## Exercise requirements
Take the data below and copy exactly the lines starting at the one with "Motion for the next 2" and finishing at the one with "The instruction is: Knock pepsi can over", both included.

◇ ◇ ◇ ◇ ◇

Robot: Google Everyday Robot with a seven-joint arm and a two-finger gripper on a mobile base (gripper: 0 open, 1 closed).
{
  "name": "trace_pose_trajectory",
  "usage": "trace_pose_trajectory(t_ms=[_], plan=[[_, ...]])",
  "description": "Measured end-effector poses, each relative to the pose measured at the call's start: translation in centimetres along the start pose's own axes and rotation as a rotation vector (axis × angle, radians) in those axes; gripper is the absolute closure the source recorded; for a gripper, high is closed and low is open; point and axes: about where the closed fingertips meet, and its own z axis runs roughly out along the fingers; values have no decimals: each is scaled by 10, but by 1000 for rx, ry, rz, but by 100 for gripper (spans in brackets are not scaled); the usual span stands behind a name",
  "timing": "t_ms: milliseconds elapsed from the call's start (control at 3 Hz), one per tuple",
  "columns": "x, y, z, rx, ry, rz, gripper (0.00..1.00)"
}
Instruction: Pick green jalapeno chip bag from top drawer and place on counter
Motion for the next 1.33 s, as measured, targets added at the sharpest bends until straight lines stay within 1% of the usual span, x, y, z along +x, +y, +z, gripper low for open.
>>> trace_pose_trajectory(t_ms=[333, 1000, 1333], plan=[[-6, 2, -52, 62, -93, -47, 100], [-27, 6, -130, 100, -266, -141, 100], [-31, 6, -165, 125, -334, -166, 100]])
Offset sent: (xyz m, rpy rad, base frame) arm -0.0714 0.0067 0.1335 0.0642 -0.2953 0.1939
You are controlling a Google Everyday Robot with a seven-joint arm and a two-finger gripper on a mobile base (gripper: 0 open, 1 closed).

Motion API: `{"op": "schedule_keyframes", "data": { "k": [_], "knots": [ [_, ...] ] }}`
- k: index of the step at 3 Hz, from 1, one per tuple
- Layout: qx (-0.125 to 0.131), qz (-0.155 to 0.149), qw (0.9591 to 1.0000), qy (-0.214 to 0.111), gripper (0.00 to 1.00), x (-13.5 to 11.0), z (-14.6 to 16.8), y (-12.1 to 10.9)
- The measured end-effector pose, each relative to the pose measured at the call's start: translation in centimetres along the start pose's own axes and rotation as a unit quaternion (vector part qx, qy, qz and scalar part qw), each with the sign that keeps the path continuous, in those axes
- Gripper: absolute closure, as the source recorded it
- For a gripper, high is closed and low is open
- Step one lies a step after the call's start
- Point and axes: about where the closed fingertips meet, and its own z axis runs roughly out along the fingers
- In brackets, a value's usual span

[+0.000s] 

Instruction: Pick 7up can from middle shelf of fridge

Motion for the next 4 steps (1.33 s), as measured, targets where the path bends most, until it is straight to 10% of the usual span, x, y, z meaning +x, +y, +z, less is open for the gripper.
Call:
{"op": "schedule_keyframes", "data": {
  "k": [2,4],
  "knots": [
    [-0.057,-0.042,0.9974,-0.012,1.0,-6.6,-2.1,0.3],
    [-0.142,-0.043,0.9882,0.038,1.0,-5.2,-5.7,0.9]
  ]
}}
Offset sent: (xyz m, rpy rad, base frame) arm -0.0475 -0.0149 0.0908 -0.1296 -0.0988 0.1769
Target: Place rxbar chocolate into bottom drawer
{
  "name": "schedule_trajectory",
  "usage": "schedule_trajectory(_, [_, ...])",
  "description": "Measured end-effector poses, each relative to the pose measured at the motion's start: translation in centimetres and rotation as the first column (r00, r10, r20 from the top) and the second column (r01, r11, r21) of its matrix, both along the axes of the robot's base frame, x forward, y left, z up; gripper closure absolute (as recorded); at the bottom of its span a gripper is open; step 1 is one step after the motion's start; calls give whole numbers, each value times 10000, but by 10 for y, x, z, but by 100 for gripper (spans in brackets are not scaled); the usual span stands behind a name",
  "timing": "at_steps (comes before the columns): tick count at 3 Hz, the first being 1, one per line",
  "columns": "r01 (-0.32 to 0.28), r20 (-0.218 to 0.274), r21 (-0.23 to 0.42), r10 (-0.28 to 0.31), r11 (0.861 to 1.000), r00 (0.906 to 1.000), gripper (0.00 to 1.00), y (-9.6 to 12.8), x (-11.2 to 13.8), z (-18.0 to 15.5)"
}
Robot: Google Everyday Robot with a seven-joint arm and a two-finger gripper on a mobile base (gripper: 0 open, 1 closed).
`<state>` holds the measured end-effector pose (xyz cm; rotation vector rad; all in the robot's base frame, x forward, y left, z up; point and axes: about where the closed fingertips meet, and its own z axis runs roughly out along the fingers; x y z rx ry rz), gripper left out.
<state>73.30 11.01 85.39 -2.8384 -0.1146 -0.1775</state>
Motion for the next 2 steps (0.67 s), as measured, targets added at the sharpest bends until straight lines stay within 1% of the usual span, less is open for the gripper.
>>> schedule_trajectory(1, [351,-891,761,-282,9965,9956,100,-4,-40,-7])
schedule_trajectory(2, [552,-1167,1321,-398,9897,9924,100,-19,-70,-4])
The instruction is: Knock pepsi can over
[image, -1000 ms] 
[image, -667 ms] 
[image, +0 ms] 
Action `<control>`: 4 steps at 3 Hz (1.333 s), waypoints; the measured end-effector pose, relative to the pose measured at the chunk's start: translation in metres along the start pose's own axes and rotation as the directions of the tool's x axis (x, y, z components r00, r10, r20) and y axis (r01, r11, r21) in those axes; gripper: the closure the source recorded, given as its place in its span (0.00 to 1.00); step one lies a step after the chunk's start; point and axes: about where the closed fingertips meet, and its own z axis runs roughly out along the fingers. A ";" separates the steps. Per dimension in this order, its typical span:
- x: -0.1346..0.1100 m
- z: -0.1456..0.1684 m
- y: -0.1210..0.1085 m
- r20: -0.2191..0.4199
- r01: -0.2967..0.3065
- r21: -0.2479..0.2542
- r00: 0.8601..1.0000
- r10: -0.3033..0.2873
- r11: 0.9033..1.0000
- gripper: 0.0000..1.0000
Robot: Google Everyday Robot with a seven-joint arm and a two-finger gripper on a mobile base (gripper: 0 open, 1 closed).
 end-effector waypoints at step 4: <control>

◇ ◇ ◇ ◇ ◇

## Written response
Motion for the next 2 steps (0.67 s), as measured, targets added at the sharpest bends until straight lines stay within 1% of the usual span, less is open for the gripper.
>>> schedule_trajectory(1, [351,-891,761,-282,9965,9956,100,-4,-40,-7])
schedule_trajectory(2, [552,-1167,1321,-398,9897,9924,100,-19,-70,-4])
The instruction is: Knock pepsi can over

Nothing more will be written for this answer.